> [Problem to solve] Nothing left out, nothing added: return the full set of records.

(Items from a dataset)
******************************
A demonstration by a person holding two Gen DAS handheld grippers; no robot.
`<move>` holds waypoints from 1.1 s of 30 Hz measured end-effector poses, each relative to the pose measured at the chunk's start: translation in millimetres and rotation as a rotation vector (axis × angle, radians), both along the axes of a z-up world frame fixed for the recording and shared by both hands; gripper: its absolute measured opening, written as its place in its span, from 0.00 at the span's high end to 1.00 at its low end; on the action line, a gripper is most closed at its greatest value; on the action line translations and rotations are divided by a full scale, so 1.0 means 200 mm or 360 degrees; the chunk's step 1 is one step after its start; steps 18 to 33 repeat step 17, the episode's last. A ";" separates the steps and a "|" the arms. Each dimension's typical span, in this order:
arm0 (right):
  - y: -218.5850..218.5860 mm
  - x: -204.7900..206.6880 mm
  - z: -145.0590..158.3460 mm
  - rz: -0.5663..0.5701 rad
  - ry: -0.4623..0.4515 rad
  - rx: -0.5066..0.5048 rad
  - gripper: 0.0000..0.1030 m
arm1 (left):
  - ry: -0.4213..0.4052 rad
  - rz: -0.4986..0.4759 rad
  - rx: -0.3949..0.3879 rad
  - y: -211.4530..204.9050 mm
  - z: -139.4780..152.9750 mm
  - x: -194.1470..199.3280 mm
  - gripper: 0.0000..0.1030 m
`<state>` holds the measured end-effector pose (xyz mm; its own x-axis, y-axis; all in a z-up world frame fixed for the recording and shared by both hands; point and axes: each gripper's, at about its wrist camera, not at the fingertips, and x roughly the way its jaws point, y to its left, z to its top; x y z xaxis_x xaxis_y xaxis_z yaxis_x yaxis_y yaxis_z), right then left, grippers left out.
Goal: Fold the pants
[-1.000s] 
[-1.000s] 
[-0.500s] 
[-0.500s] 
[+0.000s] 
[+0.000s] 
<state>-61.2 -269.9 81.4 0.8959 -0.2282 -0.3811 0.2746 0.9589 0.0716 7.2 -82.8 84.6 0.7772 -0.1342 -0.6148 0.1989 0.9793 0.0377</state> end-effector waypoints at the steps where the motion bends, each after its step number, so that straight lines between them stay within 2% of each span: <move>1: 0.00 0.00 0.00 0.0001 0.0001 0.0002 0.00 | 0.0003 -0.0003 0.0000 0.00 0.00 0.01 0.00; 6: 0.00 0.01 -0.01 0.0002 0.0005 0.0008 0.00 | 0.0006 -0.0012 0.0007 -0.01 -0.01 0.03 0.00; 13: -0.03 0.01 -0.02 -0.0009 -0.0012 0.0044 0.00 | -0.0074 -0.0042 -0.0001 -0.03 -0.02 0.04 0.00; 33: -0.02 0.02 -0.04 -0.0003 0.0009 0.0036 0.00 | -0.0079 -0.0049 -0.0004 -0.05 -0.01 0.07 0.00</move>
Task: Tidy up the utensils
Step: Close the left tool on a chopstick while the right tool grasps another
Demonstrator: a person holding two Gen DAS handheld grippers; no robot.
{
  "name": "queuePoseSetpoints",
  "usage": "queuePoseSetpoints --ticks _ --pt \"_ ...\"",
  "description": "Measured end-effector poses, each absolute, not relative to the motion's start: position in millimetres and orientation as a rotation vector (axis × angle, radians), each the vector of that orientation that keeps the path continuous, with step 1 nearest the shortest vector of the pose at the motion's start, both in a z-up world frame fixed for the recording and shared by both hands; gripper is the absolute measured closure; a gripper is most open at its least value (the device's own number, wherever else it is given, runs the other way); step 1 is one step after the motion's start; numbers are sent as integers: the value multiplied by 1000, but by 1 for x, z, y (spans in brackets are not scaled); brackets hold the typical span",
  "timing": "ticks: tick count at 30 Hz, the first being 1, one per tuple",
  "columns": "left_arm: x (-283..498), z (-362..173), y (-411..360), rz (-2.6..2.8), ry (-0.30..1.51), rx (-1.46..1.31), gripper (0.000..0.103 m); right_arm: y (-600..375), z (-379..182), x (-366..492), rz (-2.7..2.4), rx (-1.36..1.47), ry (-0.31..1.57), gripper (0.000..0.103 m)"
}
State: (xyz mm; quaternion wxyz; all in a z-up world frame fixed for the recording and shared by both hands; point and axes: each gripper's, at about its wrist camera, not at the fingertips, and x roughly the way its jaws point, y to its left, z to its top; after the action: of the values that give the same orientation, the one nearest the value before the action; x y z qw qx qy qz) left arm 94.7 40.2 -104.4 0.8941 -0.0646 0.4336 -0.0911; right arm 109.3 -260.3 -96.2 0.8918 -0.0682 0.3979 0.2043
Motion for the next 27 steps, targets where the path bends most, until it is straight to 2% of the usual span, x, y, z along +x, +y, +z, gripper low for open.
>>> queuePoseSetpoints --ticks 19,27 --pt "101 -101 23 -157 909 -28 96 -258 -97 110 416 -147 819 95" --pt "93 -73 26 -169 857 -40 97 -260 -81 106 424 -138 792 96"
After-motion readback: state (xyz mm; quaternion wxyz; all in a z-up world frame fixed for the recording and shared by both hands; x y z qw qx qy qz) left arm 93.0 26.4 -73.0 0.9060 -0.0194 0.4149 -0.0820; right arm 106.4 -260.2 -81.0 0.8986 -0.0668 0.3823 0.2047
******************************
> [Response to the task]
A demonstration by a person holding two Gen DAS handheld grippers; no robot.
`<move>` holds waypoints from 1.1 s of 30 Hz measured end-effector poses, each relative to the pose measured at the chunk's start: translation in millimetres and rotation as a rotation vector (axis × angle, radians), both along the axes of a z-up world frame fixed for the recording and shared by both hands; gripper: its absolute measured opening, written as its place in its span, from 0.00 at the span's high end to 1.00 at its low end; on the action line, a gripper is most closed at its greatest value; on the action line translations and rotations are divided by a full scale, so 1.0 means 200 mm or 360 degrees; the chunk's step 1 is one step after its start; steps 18 to 33 repeat step 17, the episode's last. A ";" separates the steps and a "|" the arms. Each dimension's typical span, in this order:
arm0 (right):
  - y: -218.5850..218.5860 mm
  - x: -204.7900..206.6880 mm
  - z: -145.0590..158.3460 mm
  - rz: -0.5663..0.5701 rad
  - ry: -0.4623..0.4515 rad
  - rx: -0.5066..0.5048 rad
  - gripper: 0.0000..0.1030 m
arm1 (left):
  - ry: -0.4213..0.4052 rad
  - rz: -0.4986..0.4759 rad
  - rx: -0.3949..0.3879 rad
  - y: -211.4530..204.9050 mm
  - z: -139.4780..152.9750 mm
  - x: -194.1470..199.3280 mm
  - gripper: 0.0000..0.1030 m
`<state>` holds the measured end-effector pose (xyz mm; its own x-axis, y-axis; all in a z-up world frame fixed for the recording and shared by both hands; point and axes: each gripper's, at about its wrist camera, not at the fingertips, and x roughly the way its jaws point, y to its left, z to its top; x y z xaxis_x xaxis_y xaxis_z yaxis_x yaxis_y yaxis_z), right then left, grippers left out.
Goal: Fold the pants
[-1.000s] 
[-1.000s] 
[-0.500s] 
[-0.500s] 
[+0.000s] 
[+0.000s] 
<state>-61.2 -269.9 81.4 0.8959 -0.2282 -0.3811 0.2746 0.9589 0.0716 7.2 -82.8 84.6 0.7772 -0.1342 -0.6148 0.1989 0.9793 0.0377</state> end-effector waypoints at the steps where the motion bends, each after its step number, so that straight lines between them stay within 2% of each span: <move>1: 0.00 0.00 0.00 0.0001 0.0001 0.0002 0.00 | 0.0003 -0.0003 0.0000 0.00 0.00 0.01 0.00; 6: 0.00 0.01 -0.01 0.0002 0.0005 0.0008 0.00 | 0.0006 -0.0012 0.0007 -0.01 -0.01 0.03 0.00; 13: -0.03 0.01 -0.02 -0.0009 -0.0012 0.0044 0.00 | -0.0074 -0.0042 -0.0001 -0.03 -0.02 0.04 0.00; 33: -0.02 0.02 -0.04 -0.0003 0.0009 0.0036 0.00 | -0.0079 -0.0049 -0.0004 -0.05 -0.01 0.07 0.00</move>
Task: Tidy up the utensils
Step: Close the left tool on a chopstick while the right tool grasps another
Demonstrator: a person holding two Gen DAS handheld grippers; no robot.
{
  "name": "queuePoseSetpoints",
  "usage": "queuePoseSetpoints --ticks _ --pt \"_ ...\"",
  "description": "Measured end-effector poses, each absolute, not relative to the motion's start: position in millimetres and orientation as a rotation vector (axis × angle, radians), each the vector of that orientation that keeps the path continuous, with step 1 nearest the shortest vector of the pose at the motion's start, both in a z-up world frame fixed for the recording and shared by both hands; gripper is the absolute measured closure; a gripper is most open at its least value (the device's own number, wherever else it is given, runs the other way); step 1 is one step after the motion's start; numbers are sent as integers: the value multiplied by 1000, but by 1 for x, z, y (spans in brackets are not scaled); brackets hold the typical span",
  "timing": "ticks: tick count at 30 Hz, the first being 1, one per tuple",
  "columns": "left_arm: x (-283..498), z (-362..173), y (-411..360), rz (-2.6..2.8), ry (-0.30..1.51), rx (-1.46..1.31), gripper (0.000..0.103 m); right_arm: y (-600..375), z (-379..182), x (-366..492), rz (-2.7..2.4), rx (-1.36..1.47), ry (-0.31..1.57), gripper (0.000..0.103 m)"
}
State: (xyz mm; quaternion wxyz; all in a z-up world frame fixed for the recording and shared by both hands; point and axes: each gripper's, at about its wrist camera, not at the fingertips, and x roughly the way its jaws point, y to its left, z to its top; after the action: of the values that give the same orientation, the one nearest the value before the action; x y z qw qx qy qz) left arm 94.7 40.2 -104.4 0.8941 -0.0646 0.4336 -0.0911; right arm 109.3 -260.3 -96.2 0.8918 -0.0682 0.3979 0.2043
Motion for the next 27 steps, targets where the path bends most, until it is straight to 2% of the usual span, x, y, z along +x, +y, +z, gripper low for open.
>>> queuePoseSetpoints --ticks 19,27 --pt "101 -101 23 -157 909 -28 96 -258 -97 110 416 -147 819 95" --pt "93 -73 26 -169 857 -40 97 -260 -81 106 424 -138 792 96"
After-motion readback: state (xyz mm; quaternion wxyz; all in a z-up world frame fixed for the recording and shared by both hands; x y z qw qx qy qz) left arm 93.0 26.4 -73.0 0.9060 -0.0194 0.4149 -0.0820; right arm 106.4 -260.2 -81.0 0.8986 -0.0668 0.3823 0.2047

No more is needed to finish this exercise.